### EXERCISE REQUIREMENTS
Restate the whole listing below word for word and keep the images out.

-------

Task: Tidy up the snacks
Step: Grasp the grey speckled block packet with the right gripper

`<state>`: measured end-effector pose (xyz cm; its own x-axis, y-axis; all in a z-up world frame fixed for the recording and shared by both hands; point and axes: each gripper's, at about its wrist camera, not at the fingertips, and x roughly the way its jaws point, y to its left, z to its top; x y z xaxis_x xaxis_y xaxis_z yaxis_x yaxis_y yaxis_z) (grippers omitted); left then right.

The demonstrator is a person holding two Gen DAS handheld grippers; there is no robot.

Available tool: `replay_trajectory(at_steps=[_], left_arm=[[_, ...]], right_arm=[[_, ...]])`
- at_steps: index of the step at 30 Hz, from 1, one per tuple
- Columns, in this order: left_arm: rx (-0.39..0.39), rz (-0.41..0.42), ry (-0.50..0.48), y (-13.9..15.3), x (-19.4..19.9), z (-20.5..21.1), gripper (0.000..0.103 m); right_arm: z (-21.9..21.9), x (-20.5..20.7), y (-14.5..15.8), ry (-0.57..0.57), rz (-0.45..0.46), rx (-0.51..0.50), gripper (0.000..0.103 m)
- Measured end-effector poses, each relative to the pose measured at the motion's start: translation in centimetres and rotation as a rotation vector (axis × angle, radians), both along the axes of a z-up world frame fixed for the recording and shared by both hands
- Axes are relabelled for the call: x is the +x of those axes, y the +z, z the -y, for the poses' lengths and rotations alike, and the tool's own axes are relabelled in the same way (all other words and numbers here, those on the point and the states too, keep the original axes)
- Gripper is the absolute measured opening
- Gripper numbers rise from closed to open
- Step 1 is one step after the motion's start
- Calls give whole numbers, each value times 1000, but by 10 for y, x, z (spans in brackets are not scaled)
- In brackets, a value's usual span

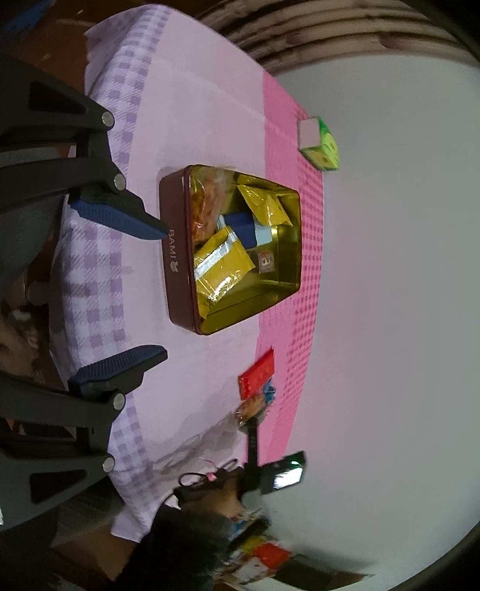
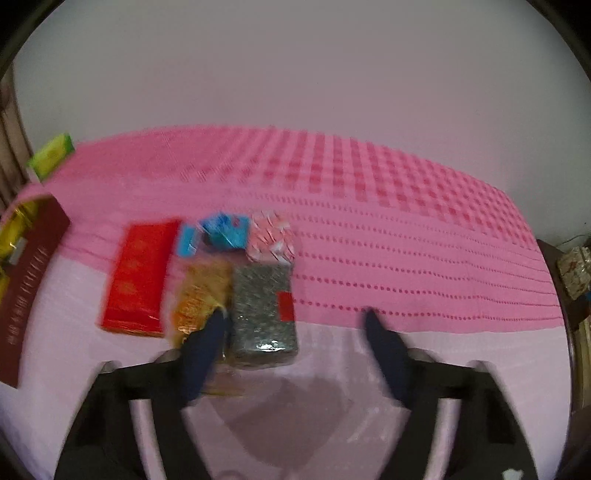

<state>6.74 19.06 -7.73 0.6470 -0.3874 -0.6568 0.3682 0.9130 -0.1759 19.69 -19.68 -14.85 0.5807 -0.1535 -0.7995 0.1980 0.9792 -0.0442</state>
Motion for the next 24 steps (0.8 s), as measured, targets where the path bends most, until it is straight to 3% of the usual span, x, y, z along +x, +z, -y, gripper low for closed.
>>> replay_trajectory(at_steps=[1,2,4,5,6,9,17,21,24], left_arm=[[-19,-7,7,0,0,-3,61],[-39,-15,17,0,1,-5,61],[-53,-24,26,0,3,-7,61],[-60,-31,30,-1,4,-8,61],[-64,-38,34,-2,5,-8,61],[-72,-49,42,-4,7,-8,61],[-22,-25,51,-5,4,-2,61],[106,16,115,-6,-1,4,61],[152,4,155,-10,-2,4,61]], right_arm=[[5,0,-1,-15,13,32,57],[9,-1,-2,-25,16,51,46],[13,1,-7,-38,-4,58,34],[13,3,-14,-27,-35,51,35],[12,1,-13,-11,-6,52,38],[15,3,-15,38,-7,51,34],[17,-17,-10,44,-22,-49,31],[25,-32,5,-2,-16,-68,31],[24,-40,22,-36,-3,-79,31]])
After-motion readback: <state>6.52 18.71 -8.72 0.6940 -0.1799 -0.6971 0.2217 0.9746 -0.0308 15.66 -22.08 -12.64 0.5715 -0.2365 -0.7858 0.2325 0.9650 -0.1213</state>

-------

### WRITTEN ANSWER
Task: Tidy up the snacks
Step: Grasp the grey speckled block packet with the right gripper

`<state>`: measured end-effector pose (xyz cm; its own x-axis, y-axis; all in a z-up world frame fixed for the recording and shared by both hands; point and axes: each gripper's, at about its wrist camera, not at the fingertips, and x roughly the way its jaws point, y to its left, z to its top; x y z xaxis_x xaxis_y xaxis_z yaxis_x yaxis_y yaxis_z) (grippers omitted); left then right.

The demonstrator is a person holding two Gen DAS handheld grippers; there is no robot.

Available tool: `replay_trajectory(at_steps=[_], left_arm=[[_, ...]], right_arm=[[_, ...]])`
- at_steps: index of the step at 30 Hz, from 1, one per tuple
- Columns, in this order: left_arm: rx (-0.39..0.39), rz (-0.41..0.42), ry (-0.50..0.48), y (-13.9..15.3), x (-19.4..19.9), z (-20.5..21.1), gripper (0.000..0.103 m); right_arm: z (-21.9..21.9), x (-20.5..20.7), y (-14.5..15.8), ry (-0.57..0.57), rz (-0.45..0.46), rx (-0.51..0.50), gripper (0.000..0.103 m)
- Measured end-effector poses, each relative to the pose measured at the motion's start: translation in centimetres and rotation as a rotation vector (axis × angle, radians), both along the axes of a z-up world frame fixed for the recording and shared by both hands
- Axes are relabelled for the call: x is the +x of those axes, y the +z, z the -y, for the poses' lengths and rotations alike, and the tool's own axes are relabelled in the same way (all other words and numbers here, those on the point and the states too, keep the original axes)
- Gripper is the absolute measured opening
- Gripper numbers rise from closed to open
- Step 1 is one step after the motion's start
- Calls give whole numbers, each value times 1000, but by 10 for y, x, z (spans in brackets are not scaled)
- In brackets, a value's usual span


<state>6.74 19.06 -7.73 0.6470 -0.3874 -0.6568 0.3682 0.9130 -0.1759 19.69 -19.68 -14.85 0.5807 -0.1535 -0.7995 0.1980 0.9792 -0.0442</state>
Motion for the next 24 steps (0.8 s), as measured, targets where the path bends most, until it is straight to 3% of the usual span, x, y, z along +x, +z, -y, gripper low for closed.
>>> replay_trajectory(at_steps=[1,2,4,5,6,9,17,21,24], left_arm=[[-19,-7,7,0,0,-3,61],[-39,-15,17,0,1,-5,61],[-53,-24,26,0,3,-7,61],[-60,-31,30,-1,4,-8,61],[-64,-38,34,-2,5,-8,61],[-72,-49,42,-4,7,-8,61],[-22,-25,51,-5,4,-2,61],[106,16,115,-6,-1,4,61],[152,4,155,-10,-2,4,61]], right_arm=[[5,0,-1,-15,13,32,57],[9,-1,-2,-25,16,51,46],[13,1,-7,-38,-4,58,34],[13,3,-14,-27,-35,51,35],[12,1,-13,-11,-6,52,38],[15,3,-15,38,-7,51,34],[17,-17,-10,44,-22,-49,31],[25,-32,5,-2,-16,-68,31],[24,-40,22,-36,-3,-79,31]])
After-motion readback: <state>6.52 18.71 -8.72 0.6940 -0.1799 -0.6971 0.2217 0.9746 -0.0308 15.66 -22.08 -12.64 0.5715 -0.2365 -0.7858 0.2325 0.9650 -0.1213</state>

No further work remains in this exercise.